What you return must match the listing below character for character, minus any pictures.

--- START ---

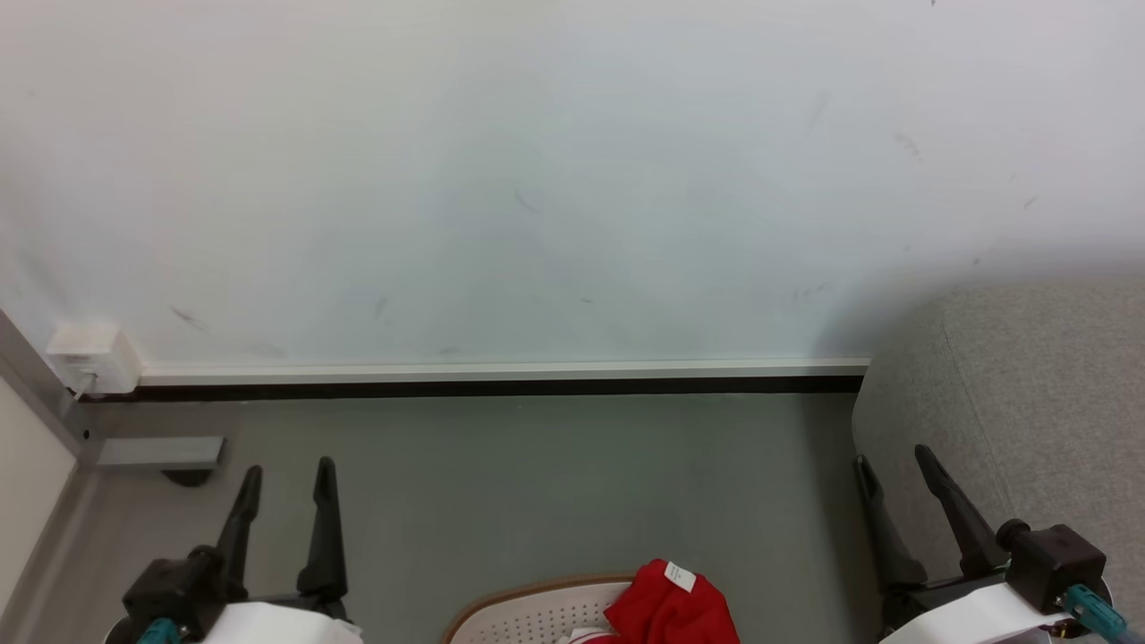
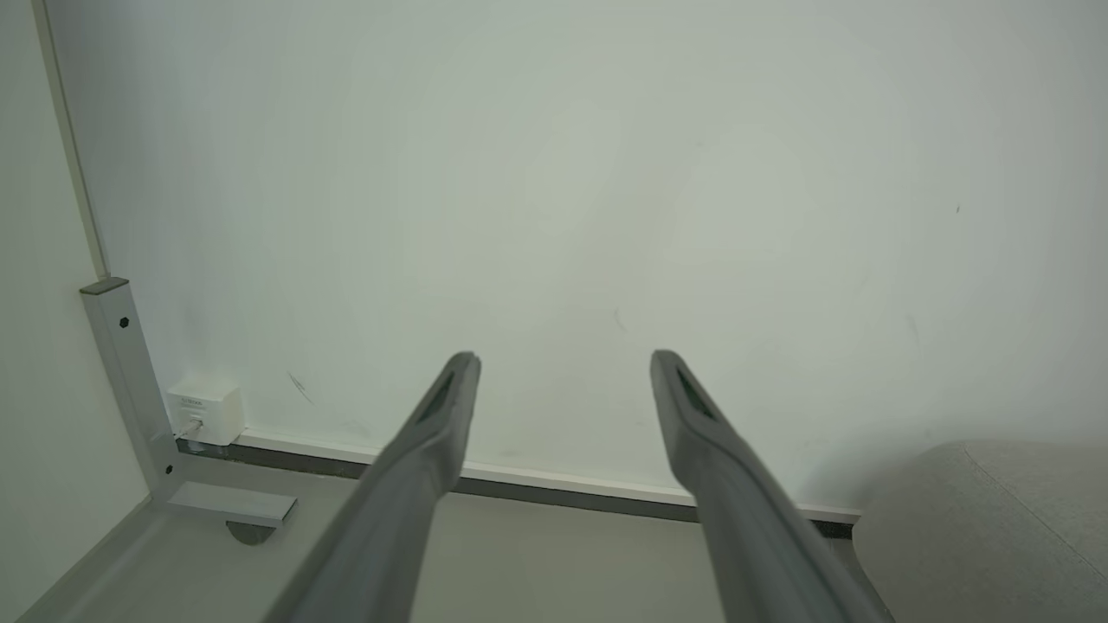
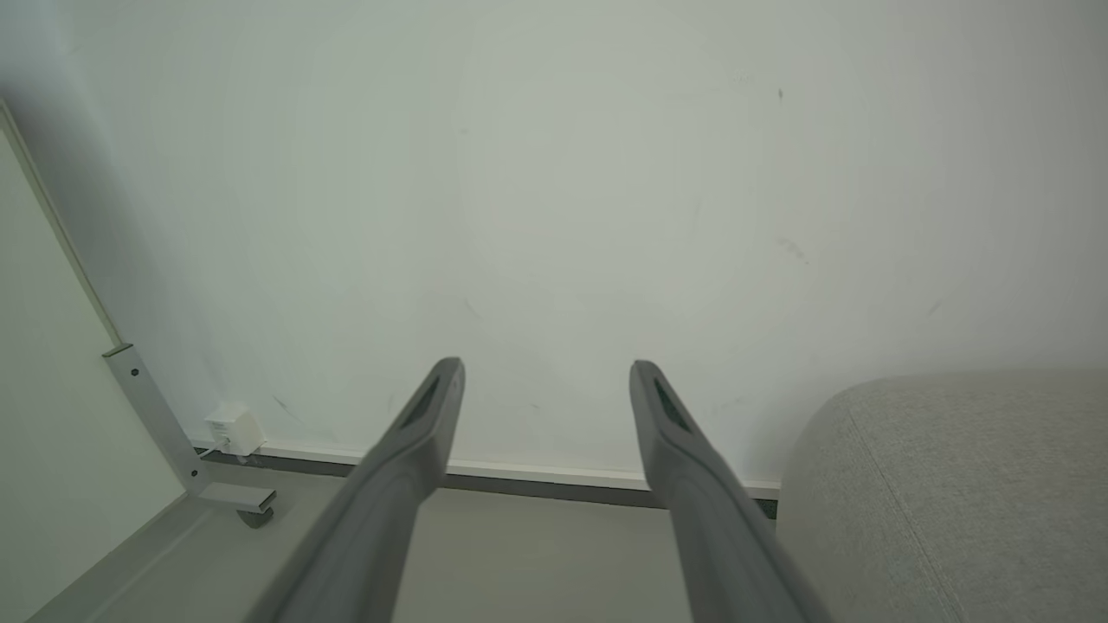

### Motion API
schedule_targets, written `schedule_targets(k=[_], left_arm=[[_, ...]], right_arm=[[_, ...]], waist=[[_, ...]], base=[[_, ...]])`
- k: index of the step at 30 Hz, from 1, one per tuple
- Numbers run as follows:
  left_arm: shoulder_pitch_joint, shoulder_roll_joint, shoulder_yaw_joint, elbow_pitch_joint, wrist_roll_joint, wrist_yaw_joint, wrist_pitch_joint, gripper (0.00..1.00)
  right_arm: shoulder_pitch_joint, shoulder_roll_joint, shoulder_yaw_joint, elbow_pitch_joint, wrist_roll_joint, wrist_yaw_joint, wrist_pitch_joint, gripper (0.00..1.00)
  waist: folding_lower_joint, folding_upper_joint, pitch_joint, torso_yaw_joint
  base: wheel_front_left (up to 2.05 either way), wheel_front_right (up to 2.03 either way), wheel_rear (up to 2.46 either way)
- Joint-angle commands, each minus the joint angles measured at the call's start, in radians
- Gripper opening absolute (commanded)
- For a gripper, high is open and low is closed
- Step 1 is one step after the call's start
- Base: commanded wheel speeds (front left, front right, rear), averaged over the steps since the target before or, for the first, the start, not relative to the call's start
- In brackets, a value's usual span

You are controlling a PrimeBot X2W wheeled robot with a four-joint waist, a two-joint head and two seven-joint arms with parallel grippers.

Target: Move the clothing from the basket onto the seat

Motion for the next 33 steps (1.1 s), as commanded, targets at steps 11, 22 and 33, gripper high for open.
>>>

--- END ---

Task solution:
### Motion API
schedule_targets, written `schedule_targets(k=[_], left_arm=[[_, ...]], right_arm=[[_, ...]], waist=[[_, ...]], base=[[_, ...]])`
- k: index of the step at 30 Hz, from 1, one per tuple
- Numbers run as follows:
  left_arm: shoulder_pitch_joint, shoulder_roll_joint, shoulder_yaw_joint, elbow_pitch_joint, wrist_roll_joint, wrist_yaw_joint, wrist_pitch_joint, gripper (0.00..1.00)
  right_arm: shoulder_pitch_joint, shoulder_roll_joint, shoulder_yaw_joint, elbow_pitch_joint, wrist_roll_joint, wrist_yaw_joint, wrist_pitch_joint, gripper (0.00..1.00)
  waist: folding_lower_joint, folding_upper_joint, pitch_joint, torso_yaw_joint
  base: wheel_front_left (up to 2.05 either way), wheel_front_right (up to 2.03 either way), wheel_rear (up to 2.46 either way)
- Joint-angle commands, each minus the joint angles measured at the call's start, in radians
- Gripper opening absolute (commanded)
- For a gripper, high is open and low is closed
- Step 1 is one step after the call's start
- Base: commanded wheel speeds (front left, front right, rear), averaged over the steps since the target before or, for the first, the start, not relative to the call's start
- In brackets, a value's usual span

You are controlling a PrimeBot X2W wheeled robot with a four-joint waist, a two-joint head and two seven-joint arms with parallel grippers.

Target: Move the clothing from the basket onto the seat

Motion for the next 33 steps (1.1 s), as commanded, targets at steps 11, 22 and 33, gripper high for open.
>>>

The answer has been written out in full.